**Activity**: Each line from the start of the listing below through the line containing "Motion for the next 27" should be reproduced exactly, with no others.

**Supplied entries**:
───
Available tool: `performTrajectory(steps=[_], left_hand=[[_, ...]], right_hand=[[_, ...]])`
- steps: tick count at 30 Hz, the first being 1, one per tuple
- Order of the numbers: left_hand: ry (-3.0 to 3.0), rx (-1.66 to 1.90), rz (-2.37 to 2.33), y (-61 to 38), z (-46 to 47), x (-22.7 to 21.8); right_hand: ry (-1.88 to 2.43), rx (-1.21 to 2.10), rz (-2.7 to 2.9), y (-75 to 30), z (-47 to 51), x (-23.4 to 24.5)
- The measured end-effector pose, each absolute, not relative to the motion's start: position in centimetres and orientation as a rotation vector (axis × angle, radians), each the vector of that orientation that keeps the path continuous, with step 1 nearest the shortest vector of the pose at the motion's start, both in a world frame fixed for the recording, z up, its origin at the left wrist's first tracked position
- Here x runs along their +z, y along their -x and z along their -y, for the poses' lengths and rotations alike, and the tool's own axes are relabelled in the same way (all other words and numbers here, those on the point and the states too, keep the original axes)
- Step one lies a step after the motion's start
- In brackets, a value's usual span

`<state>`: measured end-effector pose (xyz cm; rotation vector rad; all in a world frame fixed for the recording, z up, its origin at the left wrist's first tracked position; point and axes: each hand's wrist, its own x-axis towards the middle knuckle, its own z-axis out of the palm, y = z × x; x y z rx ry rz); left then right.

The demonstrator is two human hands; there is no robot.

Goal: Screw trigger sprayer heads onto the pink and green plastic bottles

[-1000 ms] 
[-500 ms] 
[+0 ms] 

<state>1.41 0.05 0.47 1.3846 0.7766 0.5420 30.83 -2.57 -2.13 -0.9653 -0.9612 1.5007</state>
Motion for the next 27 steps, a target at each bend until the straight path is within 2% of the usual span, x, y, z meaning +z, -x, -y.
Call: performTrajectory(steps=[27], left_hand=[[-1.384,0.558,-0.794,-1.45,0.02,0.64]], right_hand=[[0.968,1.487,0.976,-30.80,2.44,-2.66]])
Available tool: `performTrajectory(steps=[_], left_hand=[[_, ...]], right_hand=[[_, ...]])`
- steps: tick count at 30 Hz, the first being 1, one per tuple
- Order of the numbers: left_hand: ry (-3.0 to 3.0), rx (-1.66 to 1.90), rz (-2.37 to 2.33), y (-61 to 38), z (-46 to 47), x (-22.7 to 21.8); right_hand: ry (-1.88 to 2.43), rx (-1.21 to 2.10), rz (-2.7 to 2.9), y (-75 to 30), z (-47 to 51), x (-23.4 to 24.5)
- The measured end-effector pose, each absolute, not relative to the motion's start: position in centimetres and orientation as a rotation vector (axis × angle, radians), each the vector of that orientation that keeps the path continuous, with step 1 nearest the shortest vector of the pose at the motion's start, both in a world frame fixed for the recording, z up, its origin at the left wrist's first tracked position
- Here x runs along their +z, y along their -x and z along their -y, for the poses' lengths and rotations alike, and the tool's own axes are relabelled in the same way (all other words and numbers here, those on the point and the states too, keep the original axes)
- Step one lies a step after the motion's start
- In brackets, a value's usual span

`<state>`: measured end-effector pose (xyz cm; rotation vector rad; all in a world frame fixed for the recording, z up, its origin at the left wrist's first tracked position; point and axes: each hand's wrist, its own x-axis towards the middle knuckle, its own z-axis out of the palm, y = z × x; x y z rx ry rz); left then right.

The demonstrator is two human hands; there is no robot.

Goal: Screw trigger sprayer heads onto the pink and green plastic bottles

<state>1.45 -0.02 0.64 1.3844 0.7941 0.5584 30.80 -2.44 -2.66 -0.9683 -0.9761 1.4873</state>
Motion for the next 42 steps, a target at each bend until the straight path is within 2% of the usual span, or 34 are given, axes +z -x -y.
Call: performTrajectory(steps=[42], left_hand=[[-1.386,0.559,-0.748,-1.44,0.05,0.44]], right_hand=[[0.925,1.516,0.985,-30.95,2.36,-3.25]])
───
**Written answer**:
Available tool: `performTrajectory(steps=[_], left_hand=[[_, ...]], right_hand=[[_, ...]])`
- steps: tick count at 30 Hz, the first being 1, one per tuple
- Order of the numbers: left_hand: ry (-3.0 to 3.0), rx (-1.66 to 1.90), rz (-2.37 to 2.33), y (-61 to 38), z (-46 to 47), x (-22.7 to 21.8); right_hand: ry (-1.88 to 2.43), rx (-1.21 to 2.10), rz (-2.7 to 2.9), y (-75 to 30), z (-47 to 51), x (-23.4 to 24.5)
- The measured end-effector pose, each absolute, not relative to the motion's start: position in centimetres and orientation as a rotation vector (axis × angle, radians), each the vector of that orientation that keeps the path continuous, with step 1 nearest the shortest vector of the pose at the motion's start, both in a world frame fixed for the recording, z up, its origin at the left wrist's first tracked position
- Here x runs along their +z, y along their -x and z along their -y, for the poses' lengths and rotations alike, and the tool's own axes are relabelled in the same way (all other words and numbers here, those on the point and the states too, keep the original axes)
- Step one lies a step after the motion's start
- In brackets, a value's usual span

`<state>`: measured end-effector pose (xyz cm; rotation vector rad; all in a world frame fixed for the recording, z up, its origin at the left wrist's first tracked position; point and axes: each hand's wrist, its own x-axis towards the middle knuckle, its own z-axis out of the palm, y = z × x; x y z rx ry rz); left then right.

The demonstrator is two human hands; there is no robot.

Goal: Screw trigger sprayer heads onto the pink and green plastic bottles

[-1000 ms] 
[-500 ms] 
[+0 ms] 

<state>1.41 0.05 0.47 1.3846 0.7766 0.5420 30.83 -2.57 -2.13 -0.9653 -0.9612 1.5007</state>
Motion for the next 27 steps, a target at each bend until the straight path is within 2% of the usual span, x, y, z meaning +z, -x, -y.

The answer requires nothing further.